Trigonopterus cahyoi is a species of flightless weevil in the genus Trigonopterus from Indonesia. The species was described in 2014 and is named after Cahyo Rahmadi, an arachnologist who collected the type specimens of the beetle. The beetle is 2.05–3.19 mm long. It has a black body with a ferruginous head and legs. Endemic to West Java, where it is known from Mount Cakrabuana and Mount Sawal at elevations of 990–1593 m.

== Taxonomy ==
Trigonopterus cahyoi was described by the entomologist Alexander Riedel in 2014 on the basis of an adult male specimen collected from Mount Cakrabuana on the island of Java in Indonesia. The species is named after Cahyo Rahmadi, an arachnologist who collected the type specimens of the beetle.

==Description==
The beetle is 2.05–3.19 mm long. It has a black body with a ferruginous head and legs. The body is elongate, showing a distinct constriction between the pronotum and elytra in dorsal view, and a faint dorsal constriction in profile. The rostrum features a median carina that terminates at the forehead, flanked by a pair of submedian ridges. The furrows between these ridges contain rows of erect, piliform scales. Just behind the epistome, the ridges are shortened, and the epistome itself bears a transverse, angular ridge with a prominent median denticle.

The pronotum projects subangularly at the anterolateral corners and has an indistinct subapical constriction. Its surface is coarsely rugose-punctate, with each puncture containing a suberect piliform scale, and a median ridge is present. The elytral striae are deeply impressed, each bearing a row of suberect piliform scales. The intervals are raised (costate) and transversely rugose, with the costa of interval 2 shortened at the base. Interval 7 is swollen near the apex and slightly projects laterally. The elytral apex is extended ventrally, forming a beak-like shape. The meso- and metafemora have an anteroventral ridge that forms a faint blunt tooth. The metafemur also bears a subapical stridulatory patch and a transverse row of denticles. Abdominal ventrite 5 has a shallow pit near the apex.

The penis is moderately curved ventrally in profile, with subparallel sides in the basal half that gently diverge anteriorly. The apex has a small rounded median extension. The apodemes are twice the length of the penis body, and the ductus ejaculatorius lacks a bulbus.

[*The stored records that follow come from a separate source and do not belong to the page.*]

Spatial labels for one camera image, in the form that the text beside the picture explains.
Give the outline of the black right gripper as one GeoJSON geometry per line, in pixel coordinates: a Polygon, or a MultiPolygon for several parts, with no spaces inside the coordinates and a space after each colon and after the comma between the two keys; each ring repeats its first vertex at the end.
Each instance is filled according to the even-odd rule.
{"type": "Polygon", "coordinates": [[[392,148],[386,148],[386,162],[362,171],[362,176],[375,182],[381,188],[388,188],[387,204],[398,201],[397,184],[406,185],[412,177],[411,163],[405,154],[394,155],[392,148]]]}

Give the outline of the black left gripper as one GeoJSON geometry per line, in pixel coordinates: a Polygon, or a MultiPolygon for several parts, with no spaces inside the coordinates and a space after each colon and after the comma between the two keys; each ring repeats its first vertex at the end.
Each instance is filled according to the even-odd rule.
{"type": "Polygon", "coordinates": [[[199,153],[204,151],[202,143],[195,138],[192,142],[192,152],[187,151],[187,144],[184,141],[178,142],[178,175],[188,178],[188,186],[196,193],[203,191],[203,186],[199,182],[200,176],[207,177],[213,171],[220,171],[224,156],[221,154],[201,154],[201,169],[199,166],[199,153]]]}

Elytral coloration varies from completely black to ferruginous at the base and along the sutural interval. Females have a more slender body, while males are slightly broader, especially across the humeral region. The female rostrum features a pair of lateral furrows and submedian furrows that continue apically as coarse punctures; the epistome is simple. The female abdominal ventrite 5 is flat.

== Distribution ==
Trigonopterus cahyoi is endemic to the Indonesian province of West Java, where it is known from Mount Cakrabuana and Mount Sawal. It has been recorded at elevations of 990–1593 m.